Convaincu que les substituts de viande vont continuer à séduire, Philip-James Hernandez a quitté son métier d'architecte d'intérieur pour ouvrir à Genève la première boucherie végétale. "On a des saucisses, du haché, de la charcuterie", explique le jeune entrepreneur de 34 ans. "Tout ce que vous pouvez trouver dans une boucherie mais en version végétale."
Et on pourrait s'y méprendre avec de la betterave qui ressemble à de la viande séchée, des protéines de pois transformées en viande hachée ou encore des pâtés en croûte à la protéine de blé.
"On ne veut pas faire croire qu'on va manger de la viande. Les personnes qui veulent réduire leur consommation ont parfois besoin que cela ressemble à de la viande hachée ou à des steaks", argumente Philip-James Hernandez. Le terme "viande" reste malgré tout omniprésent dans le discours. "C'est comme ça qu'on assimile le produit. Quand on trouvera le mot adéquat pour un substitut de viande, alors tant mieux."

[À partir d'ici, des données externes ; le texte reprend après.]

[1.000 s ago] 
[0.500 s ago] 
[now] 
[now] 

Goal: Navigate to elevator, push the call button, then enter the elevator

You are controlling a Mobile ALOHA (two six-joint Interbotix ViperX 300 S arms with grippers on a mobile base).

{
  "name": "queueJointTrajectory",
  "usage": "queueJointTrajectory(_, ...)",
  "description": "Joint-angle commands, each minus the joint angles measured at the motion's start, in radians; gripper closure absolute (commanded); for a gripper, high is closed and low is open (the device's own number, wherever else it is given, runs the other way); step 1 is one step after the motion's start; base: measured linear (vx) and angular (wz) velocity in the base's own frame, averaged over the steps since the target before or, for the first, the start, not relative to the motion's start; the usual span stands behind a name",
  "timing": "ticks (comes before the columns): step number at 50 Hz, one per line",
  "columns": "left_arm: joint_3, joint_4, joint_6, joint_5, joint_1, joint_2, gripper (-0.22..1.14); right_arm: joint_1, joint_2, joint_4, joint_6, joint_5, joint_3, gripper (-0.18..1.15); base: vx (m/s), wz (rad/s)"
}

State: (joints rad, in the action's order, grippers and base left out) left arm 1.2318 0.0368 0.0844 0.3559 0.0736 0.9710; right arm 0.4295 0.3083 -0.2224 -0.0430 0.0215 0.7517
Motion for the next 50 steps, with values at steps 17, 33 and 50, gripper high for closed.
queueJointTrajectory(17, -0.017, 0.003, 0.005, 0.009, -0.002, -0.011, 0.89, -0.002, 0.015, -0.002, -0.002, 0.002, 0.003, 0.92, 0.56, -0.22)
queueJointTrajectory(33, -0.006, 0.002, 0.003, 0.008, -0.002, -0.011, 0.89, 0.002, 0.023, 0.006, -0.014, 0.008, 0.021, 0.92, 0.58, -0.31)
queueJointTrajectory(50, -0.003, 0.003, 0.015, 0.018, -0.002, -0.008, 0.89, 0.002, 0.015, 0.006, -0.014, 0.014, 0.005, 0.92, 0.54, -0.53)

Une offre qui s'est développée
Tosca Olivi, une influenceuse romande spécialisée dans les recettes véganes, va en repérage dans des boutiques. Elle y teste par exemple une sorte de mortadelle au goût pistache et champignon shiitake. "On utilise beaucoup les champignons dans la cuisine végétale. C'est ce qui donne ce qu'on dit umami, ce goût de viande", explique la cheffe végane.
Tosca Olivi a renoncé à la viande il y a 5 ans. "J'ai d'abord supprimé la viande rouge, puis le poulet, puis les oeufs. Il m'a fallu environ un an pour changer d'habitude alimentaire", raconte celle qui se prénomme désormais "Chef Tosca" sur les réseaux.
"Au début, quand j'ai commencé, il n'y a personne qui pouvait m'apprendre, j'ai dû chercher par moi-même et avec de la créativité j'ai appris qu'on pouvait bien manger de la sorte. Mais aujourd'hui c'est plus facile, on trouve beaucoup plus de produits."
Pas forcément plus sain
Alors que l'offre est toujours plus abondante, que se cache-t-il dans ces plats qui se substituent à la viande? Il faut souvent beaucoup d'ingrédients pour arriver à imiter une texture de viande, autant au visuel qu'au goût.
"Par exemple, dans certains produits, on craque le pois et on prend juste la protéine. Toute seule elle ne tient pas. Il faut donc des additifs pour obtenir une texture de viande", explique Sidonie Fabbi, maître d'enseignement à la HES Genève, dans la filière nutrition et diététique.
Il s'agirait donc de privilégier les produits qui n'ont pas trop de composants différents. Ne pensez pas, non plus, manger des légumes. "Ici, avec les pois, on a des légumineuses et pas des légumes. Ça ne compte pas dans la règle des 5 fruits et légumes. Ce n'est pas non plus un apport suffisant en protéines d'un point de vue qualitatif. Il faut compléter avec des céréales".
Ces viandes végétales ont globalement un impact moins grand sur l'environnement, mais pour ce qui est de la santé, "il faut comparer ce qui est comparable", estime Sidonie Fabbi. "Une saucisse végétale et une traditionnelle auront les même effets négatifs".
Mieux vaut donc opter pour des aliments bruts, quitte à passer un peu plus de temps en cuisine plutôt que de se tourner vers des substituts, conseille la professeure.